### Exercise brief
The response must contain every line from the records below that has "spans".

-- -- --

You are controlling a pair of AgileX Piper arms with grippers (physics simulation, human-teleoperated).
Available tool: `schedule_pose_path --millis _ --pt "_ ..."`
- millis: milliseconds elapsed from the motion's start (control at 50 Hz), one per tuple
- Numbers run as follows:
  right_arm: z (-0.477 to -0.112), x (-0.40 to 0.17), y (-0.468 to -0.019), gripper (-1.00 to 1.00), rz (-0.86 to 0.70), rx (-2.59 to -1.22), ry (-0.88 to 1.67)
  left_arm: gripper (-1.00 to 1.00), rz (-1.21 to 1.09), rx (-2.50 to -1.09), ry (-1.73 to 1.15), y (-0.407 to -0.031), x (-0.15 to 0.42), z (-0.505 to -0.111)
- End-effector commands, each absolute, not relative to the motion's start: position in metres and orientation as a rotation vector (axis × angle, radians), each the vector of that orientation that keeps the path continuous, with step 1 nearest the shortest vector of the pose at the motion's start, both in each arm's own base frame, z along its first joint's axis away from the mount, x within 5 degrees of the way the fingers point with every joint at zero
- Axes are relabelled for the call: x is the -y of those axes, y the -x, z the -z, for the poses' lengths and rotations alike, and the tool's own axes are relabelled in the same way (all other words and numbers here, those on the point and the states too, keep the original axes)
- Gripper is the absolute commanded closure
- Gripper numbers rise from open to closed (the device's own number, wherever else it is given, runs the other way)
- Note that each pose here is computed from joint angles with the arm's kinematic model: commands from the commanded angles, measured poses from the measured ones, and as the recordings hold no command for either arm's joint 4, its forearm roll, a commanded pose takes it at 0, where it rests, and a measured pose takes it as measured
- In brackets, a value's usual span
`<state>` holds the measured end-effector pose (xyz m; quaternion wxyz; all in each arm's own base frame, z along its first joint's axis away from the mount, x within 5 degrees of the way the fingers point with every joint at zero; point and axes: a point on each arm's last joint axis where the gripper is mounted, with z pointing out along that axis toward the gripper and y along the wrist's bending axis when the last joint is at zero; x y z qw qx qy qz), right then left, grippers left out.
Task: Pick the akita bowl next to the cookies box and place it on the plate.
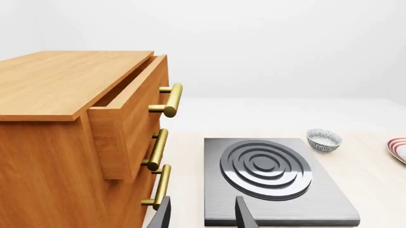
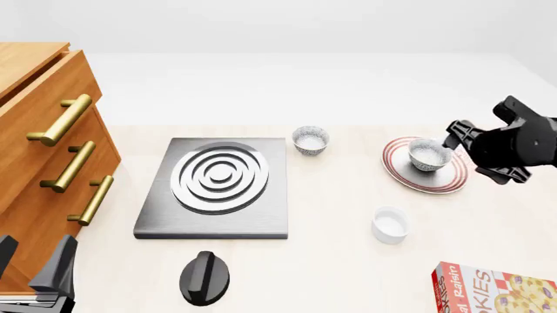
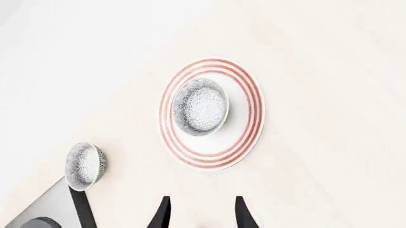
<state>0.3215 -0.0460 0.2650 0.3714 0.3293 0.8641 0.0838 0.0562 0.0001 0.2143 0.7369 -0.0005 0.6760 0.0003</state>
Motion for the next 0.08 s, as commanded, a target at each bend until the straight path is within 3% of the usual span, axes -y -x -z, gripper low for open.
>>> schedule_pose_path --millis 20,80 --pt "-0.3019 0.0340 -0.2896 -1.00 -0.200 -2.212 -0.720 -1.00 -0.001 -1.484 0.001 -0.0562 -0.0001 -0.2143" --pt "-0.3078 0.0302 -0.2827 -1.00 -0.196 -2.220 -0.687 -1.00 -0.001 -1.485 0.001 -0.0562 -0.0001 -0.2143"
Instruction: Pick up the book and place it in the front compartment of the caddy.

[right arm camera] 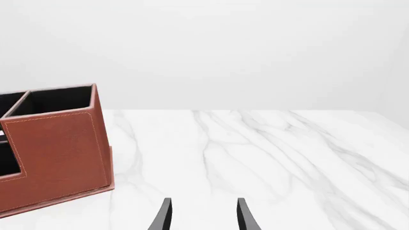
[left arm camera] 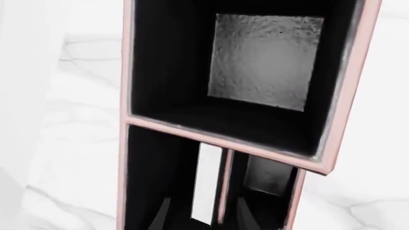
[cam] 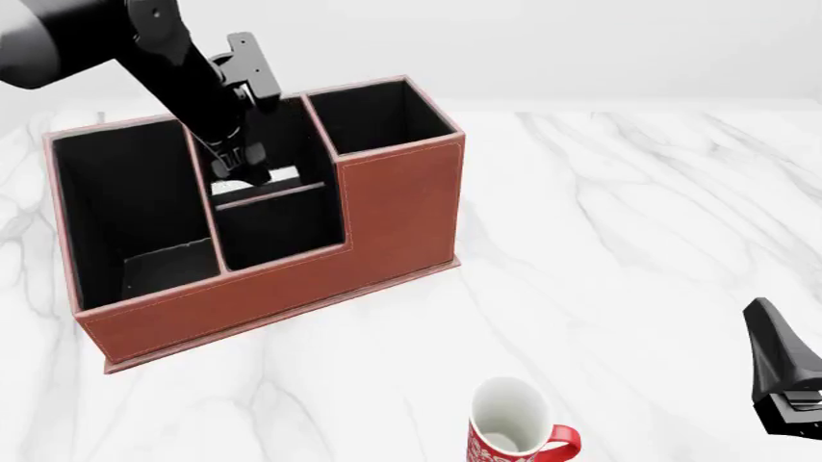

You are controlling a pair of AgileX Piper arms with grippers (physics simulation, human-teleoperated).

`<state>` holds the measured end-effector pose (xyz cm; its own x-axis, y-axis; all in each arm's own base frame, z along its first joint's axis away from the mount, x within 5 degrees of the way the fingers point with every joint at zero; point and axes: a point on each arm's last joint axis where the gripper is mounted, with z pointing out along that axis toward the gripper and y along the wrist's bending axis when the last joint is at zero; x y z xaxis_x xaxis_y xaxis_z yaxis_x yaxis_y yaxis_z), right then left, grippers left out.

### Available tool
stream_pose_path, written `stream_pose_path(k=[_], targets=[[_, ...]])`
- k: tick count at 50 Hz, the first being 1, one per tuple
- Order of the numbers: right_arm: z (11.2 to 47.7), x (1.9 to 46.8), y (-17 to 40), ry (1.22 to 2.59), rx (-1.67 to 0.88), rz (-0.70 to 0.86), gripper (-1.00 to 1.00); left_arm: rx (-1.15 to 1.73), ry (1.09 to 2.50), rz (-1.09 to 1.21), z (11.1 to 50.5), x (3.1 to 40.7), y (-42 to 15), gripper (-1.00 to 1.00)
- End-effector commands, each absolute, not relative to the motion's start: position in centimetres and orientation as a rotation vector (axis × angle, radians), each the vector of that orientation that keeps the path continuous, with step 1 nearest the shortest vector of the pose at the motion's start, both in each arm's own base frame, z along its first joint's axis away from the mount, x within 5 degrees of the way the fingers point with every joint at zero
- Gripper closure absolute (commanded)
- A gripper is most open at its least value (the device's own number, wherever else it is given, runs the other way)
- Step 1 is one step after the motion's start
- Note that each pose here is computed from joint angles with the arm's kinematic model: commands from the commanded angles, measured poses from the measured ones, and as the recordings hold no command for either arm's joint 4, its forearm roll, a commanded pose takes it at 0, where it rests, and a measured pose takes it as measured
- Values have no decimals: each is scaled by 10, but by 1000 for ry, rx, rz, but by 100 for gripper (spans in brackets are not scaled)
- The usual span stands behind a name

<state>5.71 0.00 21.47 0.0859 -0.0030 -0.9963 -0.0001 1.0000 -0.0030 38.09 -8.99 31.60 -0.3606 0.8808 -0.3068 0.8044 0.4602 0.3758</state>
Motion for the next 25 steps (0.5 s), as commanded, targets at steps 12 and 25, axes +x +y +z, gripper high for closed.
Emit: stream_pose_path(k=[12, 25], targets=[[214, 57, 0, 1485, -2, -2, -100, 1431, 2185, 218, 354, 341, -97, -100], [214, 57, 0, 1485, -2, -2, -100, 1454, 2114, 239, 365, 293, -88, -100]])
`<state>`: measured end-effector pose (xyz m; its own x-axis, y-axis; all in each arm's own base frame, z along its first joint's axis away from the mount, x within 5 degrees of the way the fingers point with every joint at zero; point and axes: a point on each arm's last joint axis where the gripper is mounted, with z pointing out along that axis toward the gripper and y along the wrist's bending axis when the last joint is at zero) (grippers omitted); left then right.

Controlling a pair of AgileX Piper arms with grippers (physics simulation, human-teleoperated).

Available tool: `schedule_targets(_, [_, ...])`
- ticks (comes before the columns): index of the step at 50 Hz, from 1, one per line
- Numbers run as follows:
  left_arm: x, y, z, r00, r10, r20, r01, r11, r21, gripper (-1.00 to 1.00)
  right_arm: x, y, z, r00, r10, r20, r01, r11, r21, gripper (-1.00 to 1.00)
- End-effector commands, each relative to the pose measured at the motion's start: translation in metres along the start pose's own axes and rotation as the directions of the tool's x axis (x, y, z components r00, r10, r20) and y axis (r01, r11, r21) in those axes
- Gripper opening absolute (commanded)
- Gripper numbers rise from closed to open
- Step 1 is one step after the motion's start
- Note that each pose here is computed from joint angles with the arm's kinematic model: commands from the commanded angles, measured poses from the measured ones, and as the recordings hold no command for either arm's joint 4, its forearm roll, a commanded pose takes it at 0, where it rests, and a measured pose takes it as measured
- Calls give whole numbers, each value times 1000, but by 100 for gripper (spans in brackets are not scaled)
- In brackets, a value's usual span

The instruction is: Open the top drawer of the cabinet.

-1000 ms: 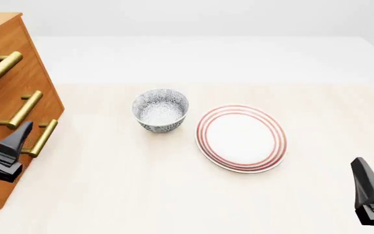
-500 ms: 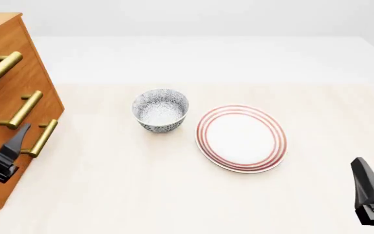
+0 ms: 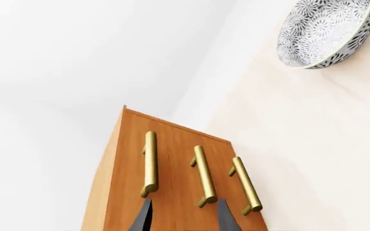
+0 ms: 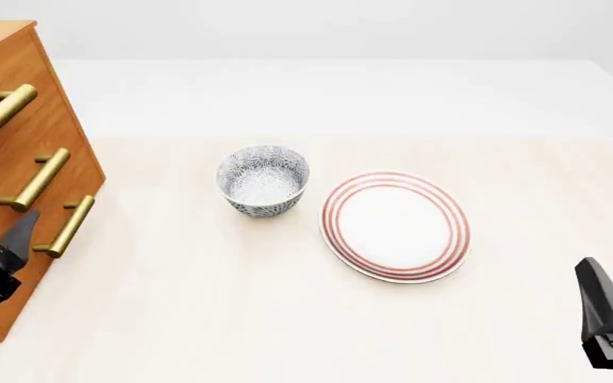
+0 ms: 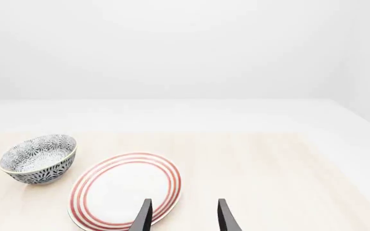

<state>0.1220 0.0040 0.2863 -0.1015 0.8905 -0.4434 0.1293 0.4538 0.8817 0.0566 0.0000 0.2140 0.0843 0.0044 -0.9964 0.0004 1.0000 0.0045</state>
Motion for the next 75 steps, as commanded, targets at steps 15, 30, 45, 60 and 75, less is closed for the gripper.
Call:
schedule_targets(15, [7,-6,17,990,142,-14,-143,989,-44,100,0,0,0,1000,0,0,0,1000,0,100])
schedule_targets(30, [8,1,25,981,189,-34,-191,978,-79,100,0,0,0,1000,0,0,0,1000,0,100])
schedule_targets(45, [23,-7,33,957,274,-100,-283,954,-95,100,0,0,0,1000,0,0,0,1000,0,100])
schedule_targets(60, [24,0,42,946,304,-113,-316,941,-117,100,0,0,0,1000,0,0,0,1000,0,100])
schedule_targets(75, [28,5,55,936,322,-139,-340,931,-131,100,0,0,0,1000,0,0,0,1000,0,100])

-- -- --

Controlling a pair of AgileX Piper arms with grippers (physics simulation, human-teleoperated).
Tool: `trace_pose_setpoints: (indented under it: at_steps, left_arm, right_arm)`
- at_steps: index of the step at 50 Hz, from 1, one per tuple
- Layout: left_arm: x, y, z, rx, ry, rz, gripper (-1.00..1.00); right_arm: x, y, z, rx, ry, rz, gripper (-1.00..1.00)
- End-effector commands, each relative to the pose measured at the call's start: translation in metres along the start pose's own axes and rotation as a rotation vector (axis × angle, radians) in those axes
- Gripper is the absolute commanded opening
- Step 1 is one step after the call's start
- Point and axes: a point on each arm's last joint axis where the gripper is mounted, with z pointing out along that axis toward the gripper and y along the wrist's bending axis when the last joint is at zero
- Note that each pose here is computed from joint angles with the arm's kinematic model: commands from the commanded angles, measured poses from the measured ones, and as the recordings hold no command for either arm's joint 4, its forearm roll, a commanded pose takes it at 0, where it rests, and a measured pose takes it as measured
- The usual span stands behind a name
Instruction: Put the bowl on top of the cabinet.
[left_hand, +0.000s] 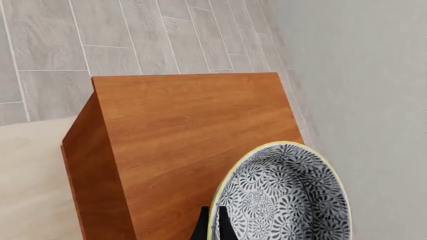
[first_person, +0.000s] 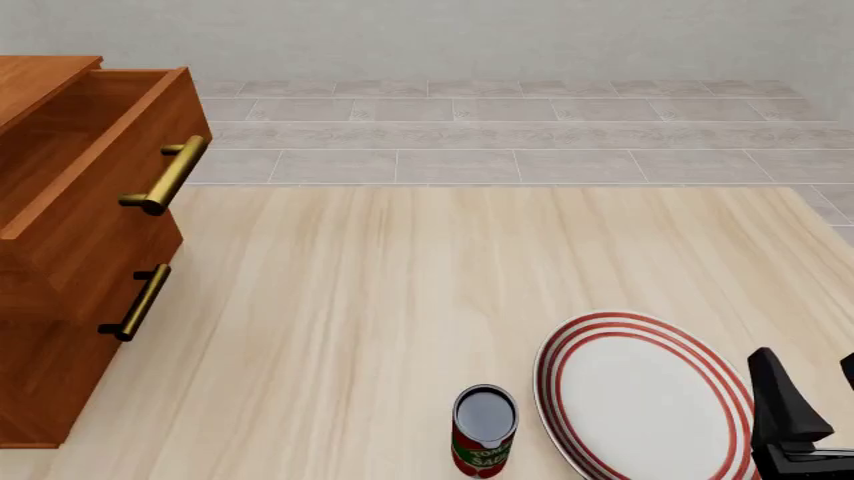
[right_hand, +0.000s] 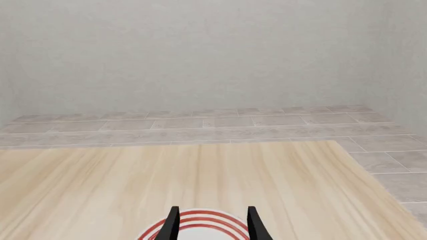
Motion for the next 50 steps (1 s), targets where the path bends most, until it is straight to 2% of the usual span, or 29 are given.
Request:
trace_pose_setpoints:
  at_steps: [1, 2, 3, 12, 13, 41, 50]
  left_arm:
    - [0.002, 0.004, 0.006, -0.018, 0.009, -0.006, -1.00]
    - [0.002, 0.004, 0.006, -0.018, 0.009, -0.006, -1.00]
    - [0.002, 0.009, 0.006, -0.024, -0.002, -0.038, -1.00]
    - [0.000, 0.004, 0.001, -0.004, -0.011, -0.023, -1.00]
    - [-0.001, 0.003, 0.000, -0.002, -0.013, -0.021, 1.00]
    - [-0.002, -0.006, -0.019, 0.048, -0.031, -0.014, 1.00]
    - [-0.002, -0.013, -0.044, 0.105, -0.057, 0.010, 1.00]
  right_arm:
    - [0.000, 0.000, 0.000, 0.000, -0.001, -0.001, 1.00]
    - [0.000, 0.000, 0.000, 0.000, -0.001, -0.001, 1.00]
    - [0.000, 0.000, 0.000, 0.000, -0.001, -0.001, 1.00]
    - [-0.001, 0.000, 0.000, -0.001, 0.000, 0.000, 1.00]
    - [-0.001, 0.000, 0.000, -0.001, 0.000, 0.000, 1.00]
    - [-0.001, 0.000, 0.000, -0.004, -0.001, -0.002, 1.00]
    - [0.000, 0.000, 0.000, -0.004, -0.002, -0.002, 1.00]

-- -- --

### Result
- Values have no decimals: each is scaled by 10, but by 1000 for ry, rx, rz, but by 100 for gripper (spans in brackets are not scaled)
- Calls give whole numbers, each value times 1000, but by 100 for gripper (spans in brackets are not scaled)

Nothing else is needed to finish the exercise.